Efficient text entries without a real keyboard remain an industry-wide challenge for unlocking XR headset productivity usage cases. Researchers codified various methods and created a comprehensive catalog of existing text input techniques to analyze their strengths and weaknesses. By making catalogs freely available, researchers hope to get a head start for others in creating new, improved techniques.
Guest article by Max Di Luka
Massimiliano di Luca heads the VR lab at the University of Birmingham, UK and is an associate professor in the school of psychology and the Faculty of Computer Science. He previously worked for Meta, where he pioneered the manual input and tactile work in VR. His recent collaboration with the industry was recently recognized by the ACM Sigchi 2025 Award for establishing basic input methods and interaction guidelines for the XR operating system and pioneering the Android XR interaction framework through an exemplary industrial assademia collaboration.

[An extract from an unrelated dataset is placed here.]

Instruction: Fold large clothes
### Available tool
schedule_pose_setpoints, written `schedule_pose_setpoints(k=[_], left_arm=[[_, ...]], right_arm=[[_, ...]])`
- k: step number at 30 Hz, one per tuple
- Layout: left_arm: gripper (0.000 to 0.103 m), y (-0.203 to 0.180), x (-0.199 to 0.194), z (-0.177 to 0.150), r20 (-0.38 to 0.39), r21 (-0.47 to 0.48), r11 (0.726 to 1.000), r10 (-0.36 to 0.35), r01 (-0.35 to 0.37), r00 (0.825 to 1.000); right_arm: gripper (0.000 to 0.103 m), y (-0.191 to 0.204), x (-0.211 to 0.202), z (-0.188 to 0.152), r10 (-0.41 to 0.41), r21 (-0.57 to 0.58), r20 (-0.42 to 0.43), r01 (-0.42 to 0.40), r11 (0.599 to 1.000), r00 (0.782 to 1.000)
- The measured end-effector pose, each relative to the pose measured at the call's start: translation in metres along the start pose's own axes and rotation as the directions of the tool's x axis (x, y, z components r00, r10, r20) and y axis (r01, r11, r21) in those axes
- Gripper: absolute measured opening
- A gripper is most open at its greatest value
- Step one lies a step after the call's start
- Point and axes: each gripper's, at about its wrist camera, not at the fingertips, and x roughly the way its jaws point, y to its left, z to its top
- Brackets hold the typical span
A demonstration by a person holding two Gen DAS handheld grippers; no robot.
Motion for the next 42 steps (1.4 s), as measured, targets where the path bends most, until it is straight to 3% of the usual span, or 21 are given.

As immersive experiences become increasingly refined, the challenges of efficient text entry remain an important barrier to seamless interactions in virtual and augmented reality (VR/AR). From creating emails for virtual workspaces to logging and socializing in metaverse, the ability to efficiently type text is essential to the ease of use of all Augmented Reality (XR) applications.
To address this challenge, my team at the VR Lab at the University of Birmingham (UK) developed a comprehensive research initiative cataloguing comprehensive research initiatives through XR techniques by Copenhagen, Arizona State University, Max Planck Institute for Intelligent Systems, Northwest University, and Google. Text Trove is a structured repository of text input technology, a set of filters aimed at selecting and highlighting the breadth and disadvantages of text input methods developed for XR in both academia and industry.
These techniques are categorized using a range of 32 codes, including 13 interaction attributes such as input devices (for input), simultaneity, and haptic feedback modalities, as well as 14 performance metrics such as word per word (WPM) and total error rate (TER). Overall, the number of attribute techniques and scalability provides a comprehensive overview of the state of XR text input techniques.
https://www.youtube.com/watch?v=skcixlg3r30
Some important points can be inferred from our research. First and foremost, the performance of text input is essentially limited by the number of input elements (either a finger, a controller, or other character selector). Only multi-pinger typing can lead to performance comparable to touch typing speeds using a keyboard on a regular PC. As visualized in the plot below, additional input elements (or fingers) add a speed of about 5 wpm to the top user.
Words per minute using multiple fingers and different input devices. (Each dot represents one technique analyzed in the study).
Our research also shows that tactile feedback, presence of external surfaces, and visualization of fingertips alone are preferred methods for improving typing performance. For example, input on a surface (rather than in the air) contributes to a more comfortable and potentially efficient typing experience. The exterior also minimizes sustained muscle tone, making interaction more comfortable and reduces the onset of gorilla arm syndrome.
Finally, even more interestingly, as of today, there is no alternative that completely replaces the keyboard format, as it probably still offers the best words per minute. Perhaps it also requires a high learning curve. I believe that the main path for typing faster in VR than in PC may be considered as a need to reduce the travel distance of multi-finger keyboards via machine learning and AI. The XR requires its own “swipe typing” moment, making one-finger typing on a smartphone much more efficient.
In that respect, deep diving from XR text trobes represents an important step towards a more comprehensive understanding of text input in virtual and augmented reality. By providing a structured, searchable database, it aims to provide researchers and developers with resources alike, paving the way for more efficient and user-friendly text input solutions in an immersive future.
As explained in the paper, this work can have significant benefits to the XR community. “To support XR research and design in this field, we will make databases and related tools available on the XR Text Trove website.
Several authors on our team are mobile co-creators, as well as cataloging VR mobile technologies to provide researchers and designers with a head start on identifying and improving different methods.